Marcelin Carbonell, seorang dokter berkebangsaan Prancis yang terlibat langsung dalam penanganan Jemaah haji di Hijaz awal abad 20, dalam memoarnya (2001) mengisahkan suasana mencekam akibat kerumunan Jemaah haji di saat pandemi wabah Kolera, yang diperparah dengan lingkungan yang kotor. Bangsa Indonesia sebetulnya sangat rasional. Hukum dasar haji memang wajib, tapi bisa berubah jika ada alasan lain yang masuk akal.
Pada 20 April 1946, Hadratusy Syaikh KH Hasjim Asy'ari, menyampaikan orasi Radio bahwa berangkat haji tahun itu hukumnya haram karena kemerdekaan bangsa sedang terancam direbut kembali oleh penjajah Belanda, dan perjalanannya tidak aman (Göksoy, 1998). Fatwa tegas tokoh NU ini juga menjadi pijakan Menag Fathurrahman Kafrawi untuk mengeluarkan Maklumat Kementerian Agama No. 4/1947 tentang Penghentian Ibadah Haji di Masa Perang.

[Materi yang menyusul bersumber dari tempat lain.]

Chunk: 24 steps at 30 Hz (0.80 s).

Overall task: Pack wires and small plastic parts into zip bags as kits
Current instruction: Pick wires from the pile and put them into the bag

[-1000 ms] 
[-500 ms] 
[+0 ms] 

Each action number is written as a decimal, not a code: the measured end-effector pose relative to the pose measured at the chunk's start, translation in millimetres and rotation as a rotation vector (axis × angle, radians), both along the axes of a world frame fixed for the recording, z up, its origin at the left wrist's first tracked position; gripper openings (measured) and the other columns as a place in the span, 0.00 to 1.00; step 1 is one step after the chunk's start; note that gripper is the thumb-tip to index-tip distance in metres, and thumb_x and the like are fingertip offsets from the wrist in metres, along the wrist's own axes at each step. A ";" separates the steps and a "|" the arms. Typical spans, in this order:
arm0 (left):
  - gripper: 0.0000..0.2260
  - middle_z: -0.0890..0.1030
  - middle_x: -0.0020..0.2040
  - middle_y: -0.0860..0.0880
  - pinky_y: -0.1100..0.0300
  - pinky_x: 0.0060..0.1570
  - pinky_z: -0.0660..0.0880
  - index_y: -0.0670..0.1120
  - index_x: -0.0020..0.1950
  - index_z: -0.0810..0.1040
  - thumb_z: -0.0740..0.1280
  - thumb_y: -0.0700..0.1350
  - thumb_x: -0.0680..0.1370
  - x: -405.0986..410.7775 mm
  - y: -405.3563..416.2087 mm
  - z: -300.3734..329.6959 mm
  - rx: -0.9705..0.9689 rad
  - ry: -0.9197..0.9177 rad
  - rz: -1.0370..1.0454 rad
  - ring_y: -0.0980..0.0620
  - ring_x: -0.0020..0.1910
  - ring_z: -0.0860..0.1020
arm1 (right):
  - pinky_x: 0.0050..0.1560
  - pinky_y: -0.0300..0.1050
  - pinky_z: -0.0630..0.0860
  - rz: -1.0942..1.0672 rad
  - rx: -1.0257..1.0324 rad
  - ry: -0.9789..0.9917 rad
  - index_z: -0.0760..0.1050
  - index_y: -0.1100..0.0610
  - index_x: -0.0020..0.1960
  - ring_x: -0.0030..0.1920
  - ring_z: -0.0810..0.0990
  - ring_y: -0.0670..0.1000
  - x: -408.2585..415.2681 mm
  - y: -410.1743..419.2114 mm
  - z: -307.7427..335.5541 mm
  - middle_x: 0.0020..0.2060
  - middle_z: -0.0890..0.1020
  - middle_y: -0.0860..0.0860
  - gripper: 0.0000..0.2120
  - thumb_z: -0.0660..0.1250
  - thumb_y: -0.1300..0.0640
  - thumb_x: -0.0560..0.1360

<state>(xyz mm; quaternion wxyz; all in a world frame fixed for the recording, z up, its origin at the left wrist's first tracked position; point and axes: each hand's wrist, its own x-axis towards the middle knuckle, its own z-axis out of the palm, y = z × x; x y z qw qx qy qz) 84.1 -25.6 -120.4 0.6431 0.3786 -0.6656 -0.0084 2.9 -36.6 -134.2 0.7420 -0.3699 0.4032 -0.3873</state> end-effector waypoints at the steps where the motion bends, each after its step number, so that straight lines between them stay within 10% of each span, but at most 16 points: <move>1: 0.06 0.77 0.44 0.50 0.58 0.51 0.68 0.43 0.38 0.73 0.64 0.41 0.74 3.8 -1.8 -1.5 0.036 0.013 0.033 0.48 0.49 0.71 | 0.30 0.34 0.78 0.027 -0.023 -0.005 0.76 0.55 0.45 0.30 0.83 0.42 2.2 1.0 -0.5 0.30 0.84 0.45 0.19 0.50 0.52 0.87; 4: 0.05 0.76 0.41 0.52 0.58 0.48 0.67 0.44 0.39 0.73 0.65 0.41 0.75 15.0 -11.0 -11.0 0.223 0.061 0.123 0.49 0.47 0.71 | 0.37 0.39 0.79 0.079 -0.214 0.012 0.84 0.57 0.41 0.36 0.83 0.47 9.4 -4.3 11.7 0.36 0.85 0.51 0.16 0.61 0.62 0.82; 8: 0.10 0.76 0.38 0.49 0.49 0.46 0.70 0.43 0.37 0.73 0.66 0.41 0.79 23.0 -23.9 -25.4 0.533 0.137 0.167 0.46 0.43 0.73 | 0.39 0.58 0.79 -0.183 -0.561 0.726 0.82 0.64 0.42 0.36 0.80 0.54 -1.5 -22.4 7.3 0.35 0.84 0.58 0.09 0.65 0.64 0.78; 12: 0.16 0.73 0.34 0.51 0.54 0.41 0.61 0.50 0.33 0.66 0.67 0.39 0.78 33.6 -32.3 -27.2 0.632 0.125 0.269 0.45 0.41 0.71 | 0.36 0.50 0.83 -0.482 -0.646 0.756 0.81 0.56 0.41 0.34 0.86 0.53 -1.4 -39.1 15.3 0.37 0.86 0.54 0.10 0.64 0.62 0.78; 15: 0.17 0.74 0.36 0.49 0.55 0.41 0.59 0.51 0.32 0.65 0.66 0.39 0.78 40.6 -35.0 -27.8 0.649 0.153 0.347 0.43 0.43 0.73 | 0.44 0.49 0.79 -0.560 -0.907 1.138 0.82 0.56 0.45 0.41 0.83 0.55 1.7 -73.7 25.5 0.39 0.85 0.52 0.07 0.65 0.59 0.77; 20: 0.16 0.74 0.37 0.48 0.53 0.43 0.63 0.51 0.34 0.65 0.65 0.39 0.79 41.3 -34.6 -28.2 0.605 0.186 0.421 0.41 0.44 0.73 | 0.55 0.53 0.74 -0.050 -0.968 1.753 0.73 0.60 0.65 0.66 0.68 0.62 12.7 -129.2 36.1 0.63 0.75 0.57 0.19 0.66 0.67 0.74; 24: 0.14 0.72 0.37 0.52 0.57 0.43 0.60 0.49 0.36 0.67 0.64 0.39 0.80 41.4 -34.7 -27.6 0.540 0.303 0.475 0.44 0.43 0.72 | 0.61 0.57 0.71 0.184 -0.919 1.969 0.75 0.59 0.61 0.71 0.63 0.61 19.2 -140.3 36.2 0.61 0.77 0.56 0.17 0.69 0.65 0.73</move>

Sejarah adalah cermin di mana kita bisa melihat masa lalu para pendahulu. Pembatalan keberangkatan Jamaah haji tahun ini mungkin akan dicatat sejarah sebagai hal menyedihkan, namun potret sejarah bisa saja lebih kelam ketika jamaah tetap diberangkatkan tetapi menimbulkan ribuan korban.